--- Source data ---

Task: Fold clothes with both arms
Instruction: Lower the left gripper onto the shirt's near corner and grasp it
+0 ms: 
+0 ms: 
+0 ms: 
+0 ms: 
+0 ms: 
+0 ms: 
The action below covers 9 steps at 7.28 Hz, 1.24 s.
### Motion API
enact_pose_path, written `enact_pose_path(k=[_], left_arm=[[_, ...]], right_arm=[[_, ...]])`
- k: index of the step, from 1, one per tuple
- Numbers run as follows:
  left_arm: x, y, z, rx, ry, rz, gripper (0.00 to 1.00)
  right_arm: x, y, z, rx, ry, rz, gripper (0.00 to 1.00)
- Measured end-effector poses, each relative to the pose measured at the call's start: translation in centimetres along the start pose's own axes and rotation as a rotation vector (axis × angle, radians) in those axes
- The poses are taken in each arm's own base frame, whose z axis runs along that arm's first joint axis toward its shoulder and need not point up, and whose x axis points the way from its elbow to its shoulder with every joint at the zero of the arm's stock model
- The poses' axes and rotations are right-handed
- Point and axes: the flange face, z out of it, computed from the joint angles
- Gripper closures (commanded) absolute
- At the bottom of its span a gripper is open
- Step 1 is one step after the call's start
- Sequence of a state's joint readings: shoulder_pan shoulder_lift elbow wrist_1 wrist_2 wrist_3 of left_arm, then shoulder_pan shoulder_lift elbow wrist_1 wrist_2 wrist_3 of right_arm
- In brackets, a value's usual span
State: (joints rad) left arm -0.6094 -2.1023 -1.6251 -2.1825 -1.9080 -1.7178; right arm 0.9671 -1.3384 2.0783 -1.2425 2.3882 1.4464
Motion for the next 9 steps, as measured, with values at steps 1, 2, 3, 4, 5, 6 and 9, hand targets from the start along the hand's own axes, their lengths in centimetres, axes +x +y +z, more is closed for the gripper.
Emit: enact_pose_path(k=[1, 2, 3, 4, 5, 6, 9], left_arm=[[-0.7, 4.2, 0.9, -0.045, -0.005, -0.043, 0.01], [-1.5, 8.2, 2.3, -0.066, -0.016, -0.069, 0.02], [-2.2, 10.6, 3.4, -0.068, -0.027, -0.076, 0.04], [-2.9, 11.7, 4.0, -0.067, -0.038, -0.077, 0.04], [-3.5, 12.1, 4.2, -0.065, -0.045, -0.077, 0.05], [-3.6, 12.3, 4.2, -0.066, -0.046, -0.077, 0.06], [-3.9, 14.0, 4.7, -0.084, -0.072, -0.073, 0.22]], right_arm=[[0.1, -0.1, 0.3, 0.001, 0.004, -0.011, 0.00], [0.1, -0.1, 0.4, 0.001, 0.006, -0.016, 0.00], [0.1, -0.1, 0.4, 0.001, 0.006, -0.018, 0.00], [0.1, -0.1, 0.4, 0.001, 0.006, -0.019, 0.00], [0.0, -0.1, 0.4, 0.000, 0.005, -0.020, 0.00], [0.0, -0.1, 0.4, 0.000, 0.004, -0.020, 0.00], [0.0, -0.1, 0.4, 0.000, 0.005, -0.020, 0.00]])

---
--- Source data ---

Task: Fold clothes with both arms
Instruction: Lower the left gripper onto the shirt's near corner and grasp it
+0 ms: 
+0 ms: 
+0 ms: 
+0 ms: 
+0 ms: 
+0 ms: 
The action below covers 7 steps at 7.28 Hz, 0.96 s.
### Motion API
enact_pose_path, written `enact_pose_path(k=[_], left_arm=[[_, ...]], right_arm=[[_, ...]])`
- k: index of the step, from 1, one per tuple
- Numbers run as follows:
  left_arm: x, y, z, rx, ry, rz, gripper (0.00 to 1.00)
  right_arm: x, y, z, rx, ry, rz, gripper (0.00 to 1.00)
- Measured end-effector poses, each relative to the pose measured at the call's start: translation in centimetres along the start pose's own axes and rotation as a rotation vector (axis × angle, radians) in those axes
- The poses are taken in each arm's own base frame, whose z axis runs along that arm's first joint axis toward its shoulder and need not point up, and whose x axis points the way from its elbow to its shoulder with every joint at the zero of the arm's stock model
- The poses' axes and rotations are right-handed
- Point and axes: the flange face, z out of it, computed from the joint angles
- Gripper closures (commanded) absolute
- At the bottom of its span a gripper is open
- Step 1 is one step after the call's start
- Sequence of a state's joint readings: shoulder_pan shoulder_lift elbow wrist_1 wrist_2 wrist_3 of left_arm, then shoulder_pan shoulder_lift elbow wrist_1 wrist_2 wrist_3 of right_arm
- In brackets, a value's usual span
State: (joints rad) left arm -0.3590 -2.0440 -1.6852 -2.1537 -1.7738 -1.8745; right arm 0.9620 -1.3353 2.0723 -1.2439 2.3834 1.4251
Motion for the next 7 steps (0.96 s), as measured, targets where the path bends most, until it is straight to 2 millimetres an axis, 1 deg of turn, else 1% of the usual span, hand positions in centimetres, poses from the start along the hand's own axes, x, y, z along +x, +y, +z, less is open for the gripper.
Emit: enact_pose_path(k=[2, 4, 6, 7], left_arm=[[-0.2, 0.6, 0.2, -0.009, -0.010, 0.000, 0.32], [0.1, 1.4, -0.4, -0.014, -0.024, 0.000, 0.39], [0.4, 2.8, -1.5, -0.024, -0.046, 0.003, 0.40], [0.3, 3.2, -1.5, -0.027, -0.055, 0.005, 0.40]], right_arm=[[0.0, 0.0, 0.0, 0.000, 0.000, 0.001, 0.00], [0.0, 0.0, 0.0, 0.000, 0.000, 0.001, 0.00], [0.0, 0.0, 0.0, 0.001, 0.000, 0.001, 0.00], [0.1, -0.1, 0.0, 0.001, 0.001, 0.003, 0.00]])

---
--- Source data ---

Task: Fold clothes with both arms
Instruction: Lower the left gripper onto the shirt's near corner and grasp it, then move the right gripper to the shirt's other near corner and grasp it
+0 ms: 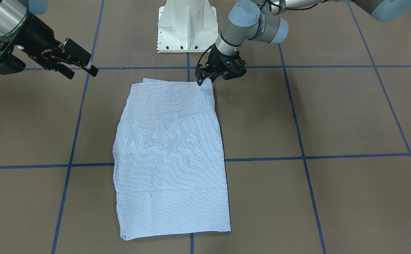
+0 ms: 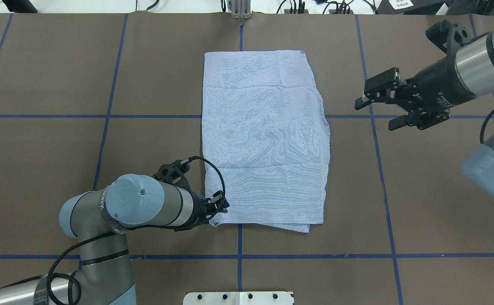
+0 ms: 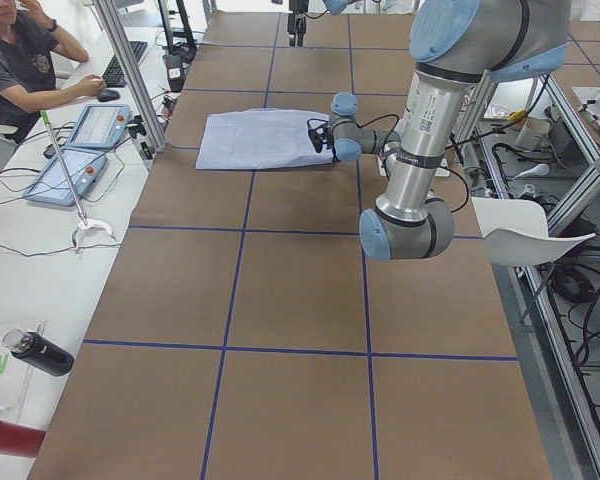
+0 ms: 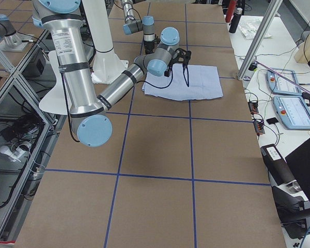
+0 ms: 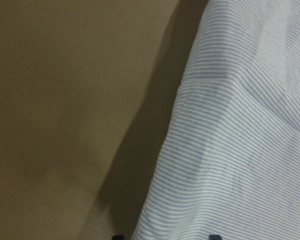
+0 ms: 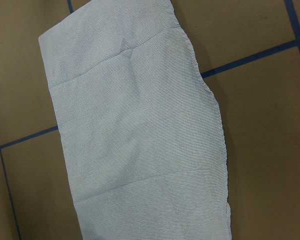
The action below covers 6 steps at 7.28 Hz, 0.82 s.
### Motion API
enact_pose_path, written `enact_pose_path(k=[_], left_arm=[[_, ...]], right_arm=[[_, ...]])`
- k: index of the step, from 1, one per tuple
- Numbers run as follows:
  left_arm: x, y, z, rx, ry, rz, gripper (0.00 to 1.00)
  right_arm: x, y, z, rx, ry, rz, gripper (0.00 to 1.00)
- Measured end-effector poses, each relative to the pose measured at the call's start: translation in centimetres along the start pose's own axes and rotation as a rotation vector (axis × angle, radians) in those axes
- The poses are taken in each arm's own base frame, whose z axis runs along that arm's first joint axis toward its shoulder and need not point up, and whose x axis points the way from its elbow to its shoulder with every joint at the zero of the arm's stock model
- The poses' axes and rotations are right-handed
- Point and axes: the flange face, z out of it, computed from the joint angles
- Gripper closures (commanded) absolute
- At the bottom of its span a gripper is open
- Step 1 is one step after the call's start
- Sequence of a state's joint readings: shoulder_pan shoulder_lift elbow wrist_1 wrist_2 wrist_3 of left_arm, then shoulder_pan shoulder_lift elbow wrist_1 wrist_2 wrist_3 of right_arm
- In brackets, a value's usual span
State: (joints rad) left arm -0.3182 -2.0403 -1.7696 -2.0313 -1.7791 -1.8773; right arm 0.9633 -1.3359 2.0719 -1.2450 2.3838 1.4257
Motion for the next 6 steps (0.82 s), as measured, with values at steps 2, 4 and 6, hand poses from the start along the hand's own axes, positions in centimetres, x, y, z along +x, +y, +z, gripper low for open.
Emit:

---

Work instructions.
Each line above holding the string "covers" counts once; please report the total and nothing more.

Answer for this exercise.
3